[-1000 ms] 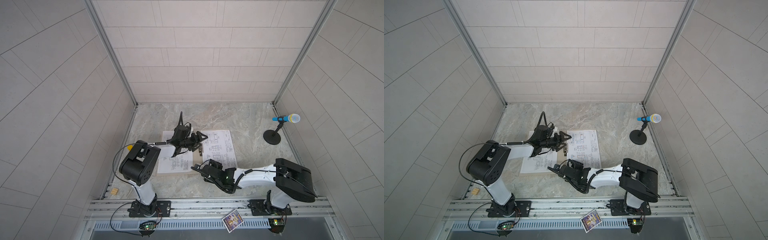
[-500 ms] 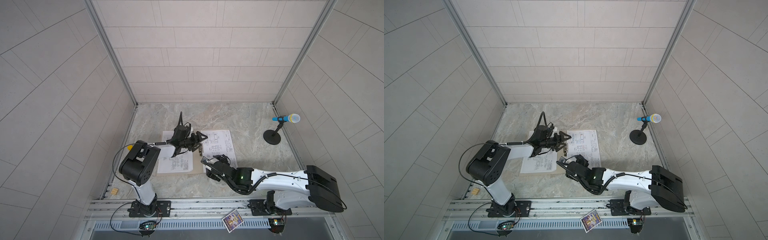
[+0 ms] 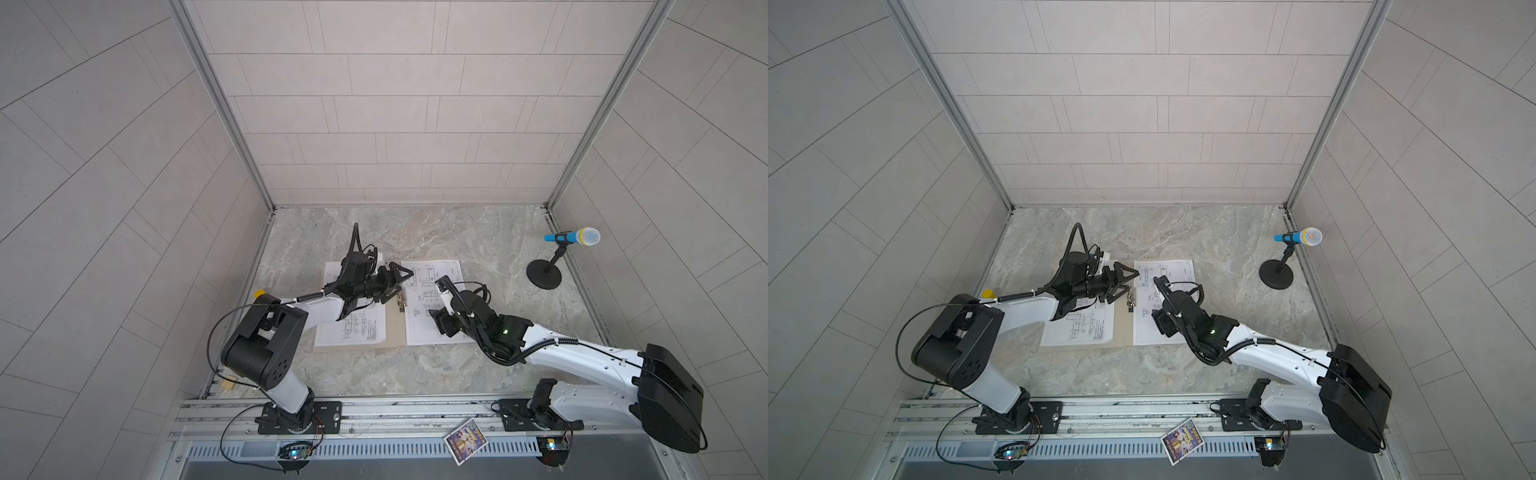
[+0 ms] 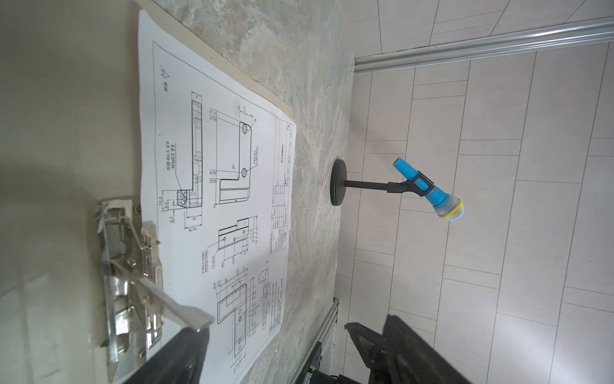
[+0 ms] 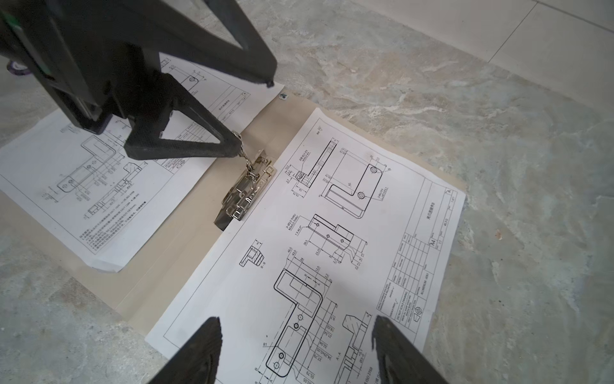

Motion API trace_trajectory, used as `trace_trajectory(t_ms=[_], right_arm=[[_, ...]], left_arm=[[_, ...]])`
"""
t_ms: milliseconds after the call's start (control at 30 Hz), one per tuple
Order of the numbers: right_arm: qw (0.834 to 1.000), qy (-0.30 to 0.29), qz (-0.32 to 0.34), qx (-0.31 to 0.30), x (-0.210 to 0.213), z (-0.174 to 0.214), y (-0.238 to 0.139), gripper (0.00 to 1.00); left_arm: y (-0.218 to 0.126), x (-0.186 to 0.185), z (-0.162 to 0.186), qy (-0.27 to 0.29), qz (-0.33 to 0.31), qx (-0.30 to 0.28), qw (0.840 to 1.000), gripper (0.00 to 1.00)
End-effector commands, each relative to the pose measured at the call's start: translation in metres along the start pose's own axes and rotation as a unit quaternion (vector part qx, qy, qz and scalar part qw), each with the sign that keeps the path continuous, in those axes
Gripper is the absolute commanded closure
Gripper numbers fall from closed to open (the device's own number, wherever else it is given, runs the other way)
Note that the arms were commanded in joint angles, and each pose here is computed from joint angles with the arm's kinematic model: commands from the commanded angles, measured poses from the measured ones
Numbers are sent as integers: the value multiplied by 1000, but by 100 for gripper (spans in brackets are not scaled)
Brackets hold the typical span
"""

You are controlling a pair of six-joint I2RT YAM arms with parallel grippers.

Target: Put the files into the folder

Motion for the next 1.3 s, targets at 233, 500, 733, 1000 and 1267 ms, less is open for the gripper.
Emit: trace_trajectory(t_ms=[233,500,733,1000,1267], right_arm=[[988,137,-62,22,4,-30,17,35],[969,206,-121,57,22,-44,41,41],[938,276,-175,111,41,-48,68,54],[930,297,-159,150,44,-49,81,59],[923,311,-159,160,35,-47,86,59]], left_arm=[[-47,-25,16,46,-26,-25,998,11],[-57,-10,-11,39,-54,-57,996,12],[-27,16,-40,50,-111,23,992,47],[-6,40,-43,30,-152,44,987,60],[17,52,-30,21,-168,75,983,68]])
Point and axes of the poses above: each gripper's point midway between its finger pads, its own y axis out along the fingers, its own x axis along the line the jaws close on, z = x × y, the point moved 8 cm from there along -y, back along the fingers, and after that the axes turned 5 degrees about y, right-handed, at the moved point
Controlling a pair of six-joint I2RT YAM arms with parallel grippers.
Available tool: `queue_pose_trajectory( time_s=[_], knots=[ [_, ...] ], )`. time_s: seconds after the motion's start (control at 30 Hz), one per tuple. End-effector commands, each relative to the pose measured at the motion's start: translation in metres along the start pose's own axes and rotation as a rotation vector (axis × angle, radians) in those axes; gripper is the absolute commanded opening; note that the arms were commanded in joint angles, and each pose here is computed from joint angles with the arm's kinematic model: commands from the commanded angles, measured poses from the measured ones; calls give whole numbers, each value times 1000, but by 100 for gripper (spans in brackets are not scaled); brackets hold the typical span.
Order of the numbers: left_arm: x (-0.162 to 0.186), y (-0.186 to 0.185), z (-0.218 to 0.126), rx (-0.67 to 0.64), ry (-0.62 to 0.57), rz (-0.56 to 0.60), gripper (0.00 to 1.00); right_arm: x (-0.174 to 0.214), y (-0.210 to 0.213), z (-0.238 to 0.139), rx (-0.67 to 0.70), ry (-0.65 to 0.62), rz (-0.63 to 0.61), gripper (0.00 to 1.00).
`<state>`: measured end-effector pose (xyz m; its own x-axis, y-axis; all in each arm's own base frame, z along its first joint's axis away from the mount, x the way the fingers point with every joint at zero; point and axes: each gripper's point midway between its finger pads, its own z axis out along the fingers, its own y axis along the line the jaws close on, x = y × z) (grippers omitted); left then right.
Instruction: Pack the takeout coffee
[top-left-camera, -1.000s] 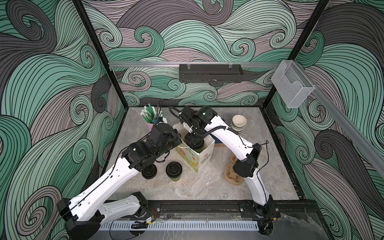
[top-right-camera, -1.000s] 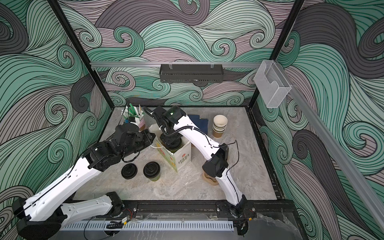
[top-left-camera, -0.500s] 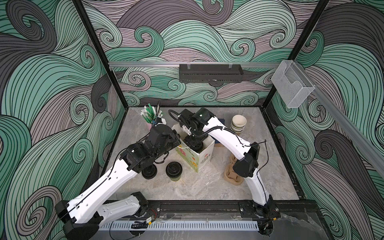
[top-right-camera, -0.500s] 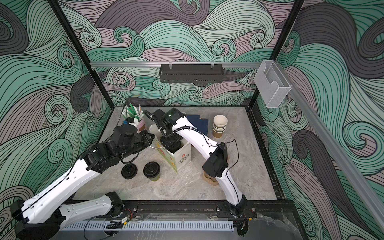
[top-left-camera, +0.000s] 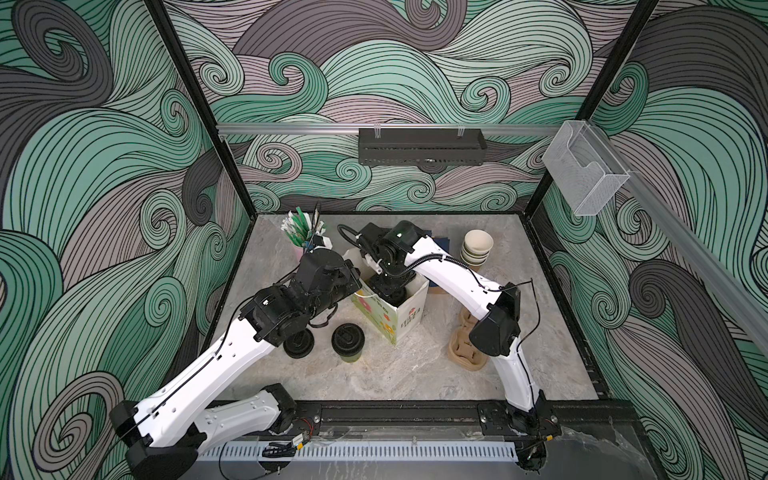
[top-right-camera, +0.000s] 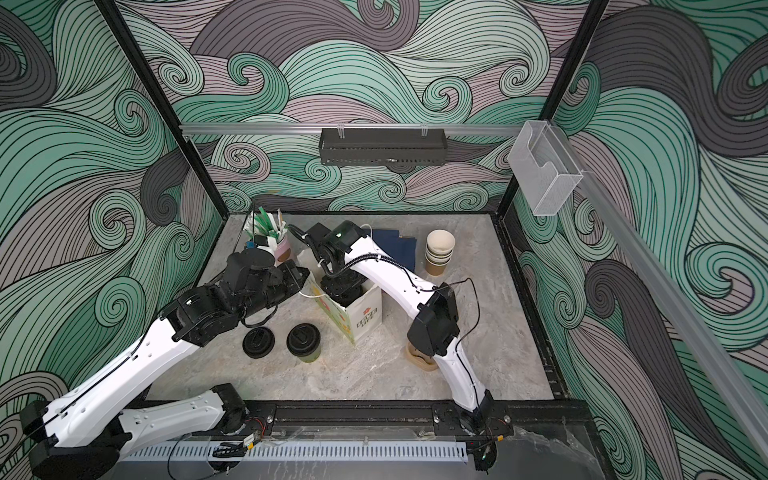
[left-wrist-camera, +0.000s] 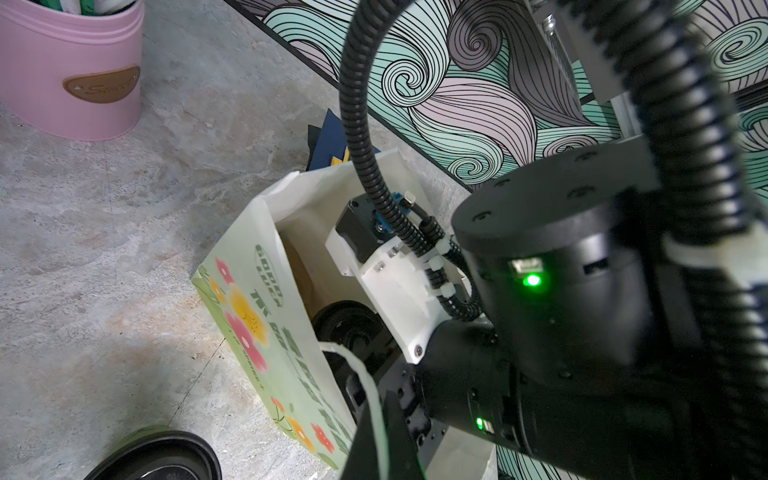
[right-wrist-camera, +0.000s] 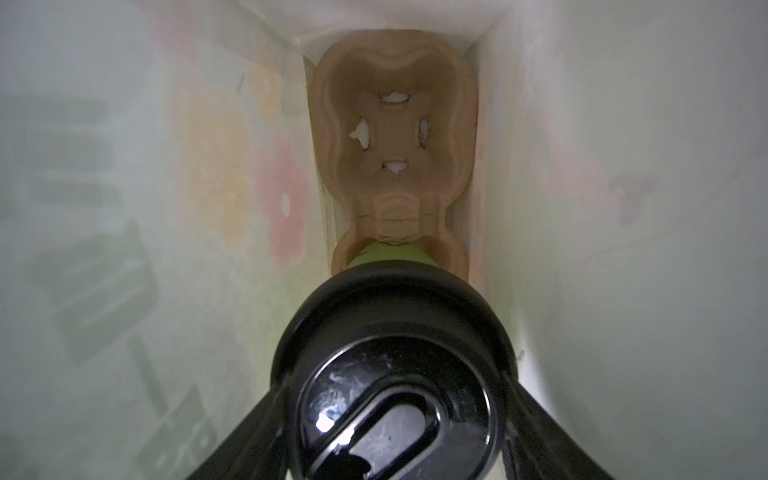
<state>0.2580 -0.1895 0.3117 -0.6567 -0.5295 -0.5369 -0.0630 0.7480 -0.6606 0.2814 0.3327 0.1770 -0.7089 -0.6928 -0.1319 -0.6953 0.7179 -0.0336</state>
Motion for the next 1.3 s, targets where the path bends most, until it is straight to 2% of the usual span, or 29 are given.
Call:
queue_pose_trajectory(
  time_s=[0.0,0.87,1.27],
  knots=[
    [-5,-1,-6,15,-20,-9,0,-3,-3,-19,5,-67,11,72],
    [-5,-1,-6,17,-20,-9,0,5,0,4,-9,-40,15,72],
    [-5,-2,-4,15,-20,-9,0,8,-1,-27,-15,-83,23,71]
  ],
)
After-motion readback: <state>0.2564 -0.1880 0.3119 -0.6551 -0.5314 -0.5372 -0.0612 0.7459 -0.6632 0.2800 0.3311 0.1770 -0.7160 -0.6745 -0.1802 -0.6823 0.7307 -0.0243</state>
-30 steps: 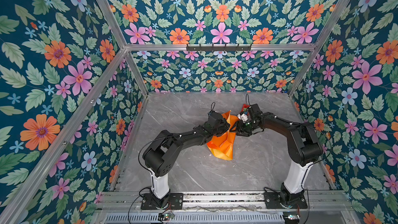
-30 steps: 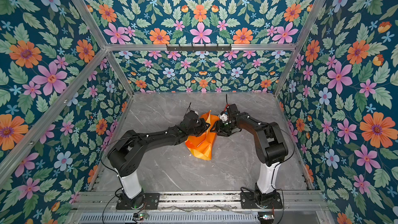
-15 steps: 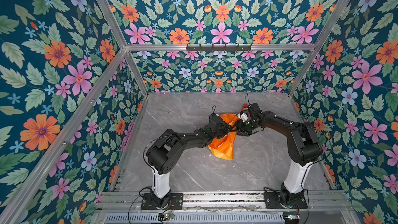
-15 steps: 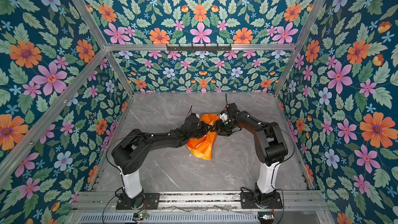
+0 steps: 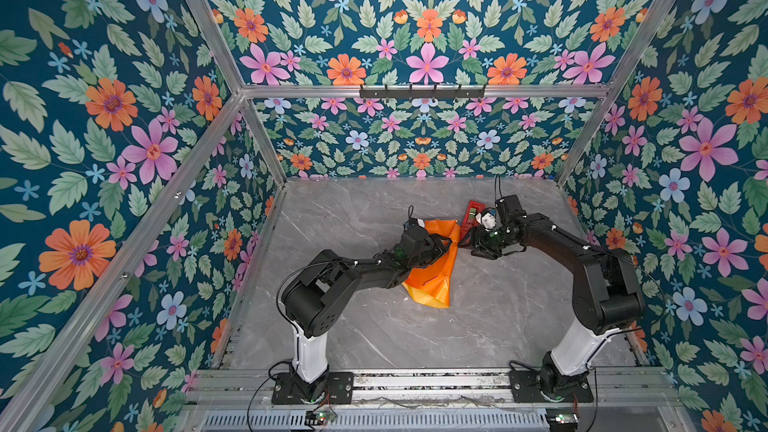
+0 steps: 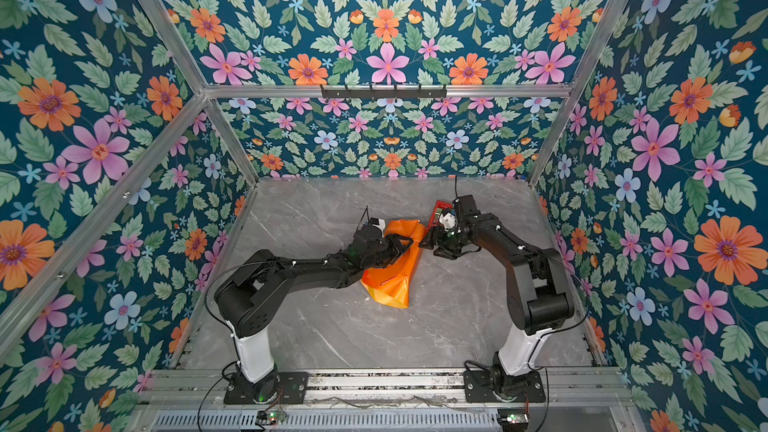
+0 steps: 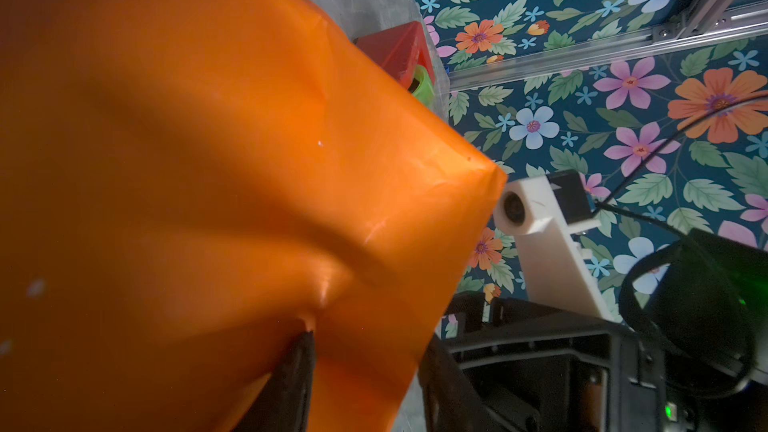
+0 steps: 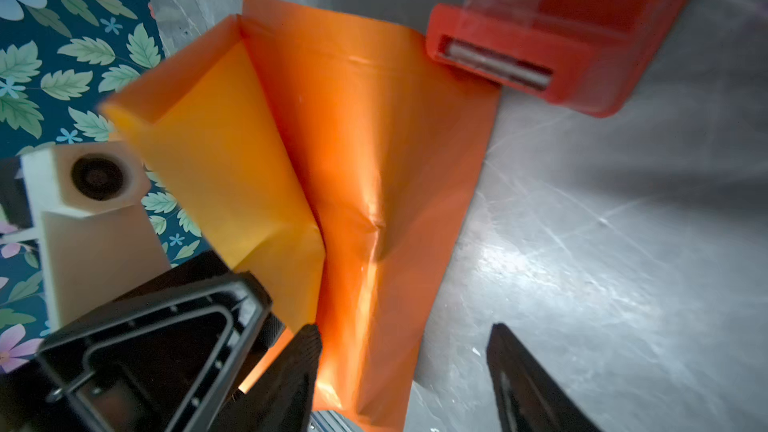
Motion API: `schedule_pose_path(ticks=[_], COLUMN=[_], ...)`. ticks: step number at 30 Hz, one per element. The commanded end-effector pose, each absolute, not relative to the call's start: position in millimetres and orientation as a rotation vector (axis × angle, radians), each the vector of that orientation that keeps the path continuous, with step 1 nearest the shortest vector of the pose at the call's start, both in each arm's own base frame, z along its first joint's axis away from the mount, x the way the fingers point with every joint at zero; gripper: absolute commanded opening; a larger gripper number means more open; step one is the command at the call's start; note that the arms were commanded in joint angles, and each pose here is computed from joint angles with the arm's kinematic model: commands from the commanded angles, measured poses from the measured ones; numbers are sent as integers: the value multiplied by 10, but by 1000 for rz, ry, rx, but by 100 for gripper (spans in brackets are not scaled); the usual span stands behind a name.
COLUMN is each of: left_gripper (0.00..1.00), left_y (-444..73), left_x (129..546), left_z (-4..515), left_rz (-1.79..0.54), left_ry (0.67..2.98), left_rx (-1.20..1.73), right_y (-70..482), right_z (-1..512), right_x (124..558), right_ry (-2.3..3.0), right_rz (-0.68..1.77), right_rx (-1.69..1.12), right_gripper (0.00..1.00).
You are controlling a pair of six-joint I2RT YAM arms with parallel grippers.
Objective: Wrap the gift box in paper
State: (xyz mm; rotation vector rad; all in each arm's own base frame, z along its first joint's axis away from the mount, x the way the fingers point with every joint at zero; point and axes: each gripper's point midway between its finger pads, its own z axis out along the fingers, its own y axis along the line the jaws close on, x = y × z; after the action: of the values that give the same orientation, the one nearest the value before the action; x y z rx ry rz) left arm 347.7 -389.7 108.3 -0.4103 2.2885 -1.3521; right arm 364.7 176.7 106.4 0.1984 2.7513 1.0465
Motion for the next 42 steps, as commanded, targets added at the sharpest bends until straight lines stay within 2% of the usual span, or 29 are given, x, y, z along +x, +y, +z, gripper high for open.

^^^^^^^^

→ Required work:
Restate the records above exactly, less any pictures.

→ Result of this exercise:
[-1000 ms] 
[-500 ms] 
[+0 ms] 
[+0 ms] 
[+0 ms] 

Motion API trace_trajectory, used as `trace_trajectory(t_ms=[_], right_arm=[[_, ...]], left_arm=[[_, ...]])`
"""
t_ms: milliseconds after the call's start (control at 30 Hz), one per tuple
Order of the numbers: right_arm: qw (0.834 to 1.000), qy (-0.30 to 0.29), qz (-0.32 to 0.34), qx (-0.31 to 0.30), x (-0.210 to 0.213), z (-0.174 to 0.214), y (-0.238 to 0.139), gripper (0.00 to 1.00); left_arm: y (-0.218 to 0.126), x (-0.186 to 0.185), z (-0.162 to 0.186), qy (-0.27 to 0.29), qz (-0.33 to 0.31), qx (-0.30 to 0.28), qw (0.840 to 1.000), gripper (0.00 to 1.00)
End-effector commands, each relative to the pose measured at the call's start: translation in metres along the start pose's own axes and rotation as a unit quaternion (vector part qx, qy, qz and scalar part qw), each with the sign that keeps the path continuous, in those axes
Gripper is the absolute commanded closure
Gripper numbers fall from closed to open (the device's own number, wherever else it is given, runs the other way)
Note that the arms were commanded in joint angles, and each pose here is computed from joint angles with the arm's kinematic model: commands from the commanded angles, measured poses from the measured ones
Numbers are sent as integers: the value multiplied by 1000, but by 100 for gripper (spans in brackets are not scaled)
Brackets hold the typical span
"""

You are controlling a pair of six-joint I2RT YAM arms with parallel grippers.

Target: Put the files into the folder

Motion for the next 1.3 s, targets at 233, 500, 733, 1000 and 1267 ms, less is open for the gripper.
Emit: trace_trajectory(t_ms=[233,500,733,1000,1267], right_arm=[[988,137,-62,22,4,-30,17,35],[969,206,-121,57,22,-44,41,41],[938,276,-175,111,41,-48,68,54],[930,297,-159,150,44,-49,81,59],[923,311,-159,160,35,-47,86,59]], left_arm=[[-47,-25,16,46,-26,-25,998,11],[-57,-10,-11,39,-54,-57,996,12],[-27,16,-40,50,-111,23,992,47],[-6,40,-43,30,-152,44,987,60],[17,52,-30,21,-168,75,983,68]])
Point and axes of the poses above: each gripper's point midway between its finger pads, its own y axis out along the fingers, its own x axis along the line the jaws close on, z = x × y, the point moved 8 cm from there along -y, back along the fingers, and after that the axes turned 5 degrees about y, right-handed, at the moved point
Controlling a pair of six-joint I2RT YAM arms with parallel grippers.
Available tool: `queue_pose_trajectory( time_s=[_], knots=[ [_, ...] ], )`. time_s: seconds after the motion's start (control at 30 Hz), one per tuple. End-effector commands, each relative to the pose measured at the motion's start: translation in metres along the start pose's own axes and rotation as a rotation vector (axis × angle, radians) in those axes; gripper is the absolute commanded opening; note that the arms were commanded in joint angles, and each pose here is computed from joint angles with the arm's kinematic model: commands from the commanded angles, measured poses from the measured ones; calls give whole numbers, each value times 1000, but by 100 for gripper (spans in brackets are not scaled); brackets hold the typical span.
Order of the numbers: left_arm: x (-0.162 to 0.186), y (-0.186 to 0.185), z (-0.218 to 0.126), rx (-0.67 to 0.64), ry (-0.62 to 0.57), rz (-0.56 to 0.60), gripper (0.00 to 1.00); right_arm: x (-0.174 to 0.214), y (-0.210 to 0.213), z (-0.238 to 0.139), rx (-0.67 to 0.70), ry (-0.65 to 0.62), rz (-0.63 to 0.61), gripper (0.00 to 1.00).
`<state>`: measured end-effector pose (xyz m; its own x-axis, y-axis; all in each arm's own base frame, z along its first joint's axis away from the mount, x the way the fingers point with every joint at zero; point and axes: each gripper's point midway between its finger pads, its own z axis out along the fingers, its own y axis along the line the jaws close on, x = y × z) (grippers omitted); left then right.
Instruction: Pack the takeout coffee
[top-left-camera, -1.000s] 
[top-right-camera, -1.000s] 
[top-left-camera, -0.500s] 
[top-right-camera, -0.500s] 
[top-left-camera, +0.000s] 
[top-right-camera, +0.000s] 
[left-wrist-camera, +0.000s] 
[right-wrist-camera, +0.000s] 
<state>0.2580 -0.1895 0.3117 -0.6567 -0.5295 -0.5369 -0.0630 0.7480 -0.6606 0.2814 0.3327 0.1770 -0.7089 -0.6928 -0.1319 -0.6953 0.7179 -0.0336</state>
Motion for the next 1.3 s, targets where the path bends most, until it is straight to 2% of the usual span, or 29 are given.
Call:
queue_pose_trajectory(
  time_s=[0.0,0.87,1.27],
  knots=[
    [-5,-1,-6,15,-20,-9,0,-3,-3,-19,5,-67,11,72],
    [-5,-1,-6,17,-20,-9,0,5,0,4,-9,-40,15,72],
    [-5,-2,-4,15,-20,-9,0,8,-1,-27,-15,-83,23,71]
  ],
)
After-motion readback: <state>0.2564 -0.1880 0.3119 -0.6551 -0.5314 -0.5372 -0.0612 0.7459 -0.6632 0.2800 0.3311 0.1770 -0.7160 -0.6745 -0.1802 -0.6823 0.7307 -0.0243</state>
-30 steps: 
-30 steps: 
-15 steps: 
-15 steps: 
+0 steps: 
+0 steps: 
+0 steps: 
+0 steps: 
Motion API: `schedule_pose_path(ticks=[_], COLUMN=[_], ...)`. ticks: step number at 30 Hz, one per element. The commanded end-effector pose, each absolute, not relative to the call's start: position in millimetres and orientation as a rotation vector (axis × angle, radians), each the vector of that orientation that keeps the path continuous, with step 1 nearest the shortest vector of the pose at the call's start, both in each arm's own base frame, z along its first joint's axis away from the mount, x the way the fingers point with every joint at zero; gripper: absolute commanded opening; a larger gripper number means more open; step one is the command at the call's start; note that the arms were commanded in joint angles, and each pose here is computed from joint angles with the arm's kinematic model: commands from the commanded angles, measured poses from the measured ones; numbers are sent as integers: the value multiplied by 10, but by 1000 for rz, ry, rx, but by 100 for gripper (spans in brackets are not scaled); the usual span stands behind a name.
COLUMN is each of: left_gripper (0.00..1.00), left_y (-444..73), left_x (129..546), left_z (-4..515), left_rz (-1.79..0.54), left_ry (0.67..2.98), left_rx (-1.20..1.73), right_y (-70..482), right_z (-1..512), right_x (124..558), right_ry (-2.3..3.0), right_rz (-0.68..1.77), right_rx (-1.69..1.12), right_gripper (0.00..1.00).
You are controlling a pair of six-joint I2RT YAM arms with parallel grippers.
Objective: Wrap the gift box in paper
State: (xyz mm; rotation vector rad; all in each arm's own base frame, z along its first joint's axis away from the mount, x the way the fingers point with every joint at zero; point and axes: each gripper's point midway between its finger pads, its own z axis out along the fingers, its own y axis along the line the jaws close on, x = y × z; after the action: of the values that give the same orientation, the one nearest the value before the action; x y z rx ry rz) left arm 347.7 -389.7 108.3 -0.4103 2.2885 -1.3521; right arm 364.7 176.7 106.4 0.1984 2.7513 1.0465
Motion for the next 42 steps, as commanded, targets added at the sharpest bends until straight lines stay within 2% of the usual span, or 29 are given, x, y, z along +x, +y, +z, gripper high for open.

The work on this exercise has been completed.